**Exercise requirements:** The reply to the records below should contain exactly the lines from the line with "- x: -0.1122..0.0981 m" through the line with "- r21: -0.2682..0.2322", and nothing besides.

Records from a data source:
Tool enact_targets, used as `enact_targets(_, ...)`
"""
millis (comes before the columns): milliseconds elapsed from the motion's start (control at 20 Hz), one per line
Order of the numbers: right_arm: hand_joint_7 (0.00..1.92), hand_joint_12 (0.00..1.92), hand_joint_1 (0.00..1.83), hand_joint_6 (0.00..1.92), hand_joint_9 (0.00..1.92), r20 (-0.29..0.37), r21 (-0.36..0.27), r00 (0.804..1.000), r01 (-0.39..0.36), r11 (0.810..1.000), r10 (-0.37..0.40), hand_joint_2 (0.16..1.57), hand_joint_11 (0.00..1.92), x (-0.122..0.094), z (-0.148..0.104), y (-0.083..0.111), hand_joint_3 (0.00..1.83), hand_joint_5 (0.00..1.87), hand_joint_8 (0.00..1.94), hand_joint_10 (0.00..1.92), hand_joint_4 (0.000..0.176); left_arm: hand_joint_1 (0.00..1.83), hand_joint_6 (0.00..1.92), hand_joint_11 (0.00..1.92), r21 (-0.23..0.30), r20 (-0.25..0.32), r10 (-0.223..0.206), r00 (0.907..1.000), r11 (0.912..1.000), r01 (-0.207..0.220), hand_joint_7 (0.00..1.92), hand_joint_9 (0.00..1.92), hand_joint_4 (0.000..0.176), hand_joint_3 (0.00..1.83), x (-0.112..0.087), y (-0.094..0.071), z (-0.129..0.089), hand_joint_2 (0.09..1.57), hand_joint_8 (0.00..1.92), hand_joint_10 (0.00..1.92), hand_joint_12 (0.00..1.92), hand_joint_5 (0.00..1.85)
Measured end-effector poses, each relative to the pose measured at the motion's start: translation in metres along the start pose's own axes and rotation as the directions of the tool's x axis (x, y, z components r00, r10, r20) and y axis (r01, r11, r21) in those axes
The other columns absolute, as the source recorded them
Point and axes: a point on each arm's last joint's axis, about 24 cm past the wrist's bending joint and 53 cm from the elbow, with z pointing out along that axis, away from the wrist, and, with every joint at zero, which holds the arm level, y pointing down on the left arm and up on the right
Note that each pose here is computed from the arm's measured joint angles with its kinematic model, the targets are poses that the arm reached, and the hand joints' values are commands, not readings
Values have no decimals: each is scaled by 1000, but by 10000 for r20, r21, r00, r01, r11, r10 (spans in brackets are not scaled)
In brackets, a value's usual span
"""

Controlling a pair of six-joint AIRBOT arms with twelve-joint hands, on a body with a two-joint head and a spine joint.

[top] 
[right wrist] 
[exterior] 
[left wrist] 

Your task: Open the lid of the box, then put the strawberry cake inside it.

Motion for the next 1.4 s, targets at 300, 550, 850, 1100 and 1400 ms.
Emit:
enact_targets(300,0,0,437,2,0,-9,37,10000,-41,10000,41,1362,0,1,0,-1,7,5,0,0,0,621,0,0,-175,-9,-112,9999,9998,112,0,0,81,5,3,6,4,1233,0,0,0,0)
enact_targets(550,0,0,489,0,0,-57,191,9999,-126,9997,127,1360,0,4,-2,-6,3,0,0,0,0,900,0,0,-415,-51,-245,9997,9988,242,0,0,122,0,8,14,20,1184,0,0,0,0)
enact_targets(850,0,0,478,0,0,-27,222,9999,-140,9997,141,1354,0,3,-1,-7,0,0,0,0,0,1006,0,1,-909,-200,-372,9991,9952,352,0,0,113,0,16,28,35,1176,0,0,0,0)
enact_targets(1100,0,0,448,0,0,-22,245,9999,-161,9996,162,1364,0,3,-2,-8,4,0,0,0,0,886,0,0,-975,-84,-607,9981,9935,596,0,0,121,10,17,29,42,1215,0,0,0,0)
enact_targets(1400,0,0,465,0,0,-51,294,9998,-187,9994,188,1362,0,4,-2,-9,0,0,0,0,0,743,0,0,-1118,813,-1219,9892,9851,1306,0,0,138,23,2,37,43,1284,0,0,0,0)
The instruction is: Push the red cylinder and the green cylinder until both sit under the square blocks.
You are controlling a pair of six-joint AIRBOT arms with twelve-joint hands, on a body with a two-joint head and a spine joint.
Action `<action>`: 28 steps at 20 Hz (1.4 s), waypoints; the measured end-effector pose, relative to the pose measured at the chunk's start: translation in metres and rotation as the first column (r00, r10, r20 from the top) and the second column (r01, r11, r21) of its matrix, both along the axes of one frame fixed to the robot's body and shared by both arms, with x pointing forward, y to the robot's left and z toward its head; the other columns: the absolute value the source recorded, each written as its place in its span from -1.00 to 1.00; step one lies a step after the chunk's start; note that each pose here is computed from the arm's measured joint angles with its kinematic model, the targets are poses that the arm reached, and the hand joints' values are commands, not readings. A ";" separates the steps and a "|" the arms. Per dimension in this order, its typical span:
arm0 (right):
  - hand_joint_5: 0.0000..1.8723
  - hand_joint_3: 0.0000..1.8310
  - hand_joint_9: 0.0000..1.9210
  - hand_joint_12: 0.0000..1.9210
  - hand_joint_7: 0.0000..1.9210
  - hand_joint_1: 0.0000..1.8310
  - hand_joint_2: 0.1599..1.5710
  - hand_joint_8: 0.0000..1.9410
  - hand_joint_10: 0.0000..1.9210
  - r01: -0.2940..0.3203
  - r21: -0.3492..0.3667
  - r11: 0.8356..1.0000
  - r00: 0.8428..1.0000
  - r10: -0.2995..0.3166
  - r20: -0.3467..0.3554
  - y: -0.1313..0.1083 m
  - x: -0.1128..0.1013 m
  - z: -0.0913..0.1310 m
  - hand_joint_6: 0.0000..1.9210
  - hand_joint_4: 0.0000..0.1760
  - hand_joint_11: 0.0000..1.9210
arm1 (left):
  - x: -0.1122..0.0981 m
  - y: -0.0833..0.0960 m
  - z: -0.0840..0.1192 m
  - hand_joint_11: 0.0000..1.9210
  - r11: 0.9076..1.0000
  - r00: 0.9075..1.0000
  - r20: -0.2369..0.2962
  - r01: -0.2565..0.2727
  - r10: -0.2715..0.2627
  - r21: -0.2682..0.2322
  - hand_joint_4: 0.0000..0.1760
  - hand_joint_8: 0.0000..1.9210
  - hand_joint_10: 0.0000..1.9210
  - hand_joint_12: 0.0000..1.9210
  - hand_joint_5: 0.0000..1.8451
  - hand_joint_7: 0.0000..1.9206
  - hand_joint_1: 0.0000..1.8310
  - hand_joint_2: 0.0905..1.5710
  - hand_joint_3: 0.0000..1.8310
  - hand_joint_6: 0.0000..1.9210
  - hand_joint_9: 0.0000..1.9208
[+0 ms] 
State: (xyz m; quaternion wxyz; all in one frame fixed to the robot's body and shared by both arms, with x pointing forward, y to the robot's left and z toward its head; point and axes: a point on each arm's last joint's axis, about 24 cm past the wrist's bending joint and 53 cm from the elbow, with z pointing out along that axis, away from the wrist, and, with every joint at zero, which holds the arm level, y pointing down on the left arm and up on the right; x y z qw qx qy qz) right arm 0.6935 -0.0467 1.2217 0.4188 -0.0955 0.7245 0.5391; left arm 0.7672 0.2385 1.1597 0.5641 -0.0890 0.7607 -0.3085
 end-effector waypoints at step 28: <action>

**Expected answer:**
  - x: -0.1122..0.0981 m
  - y: -0.0833..0.0960 m
  - z: -0.0840..0.1192 m
  - hand_joint_11: 0.0000..1.9210
  - r11: 0.9076..1.0000
  - r00: 0.9075..1.0000
  - r20: -0.2369..0.2962
  - r01: -0.2565..0.2727
  - r10: -0.2715..0.2627
  - r21: -0.2682..0.2322

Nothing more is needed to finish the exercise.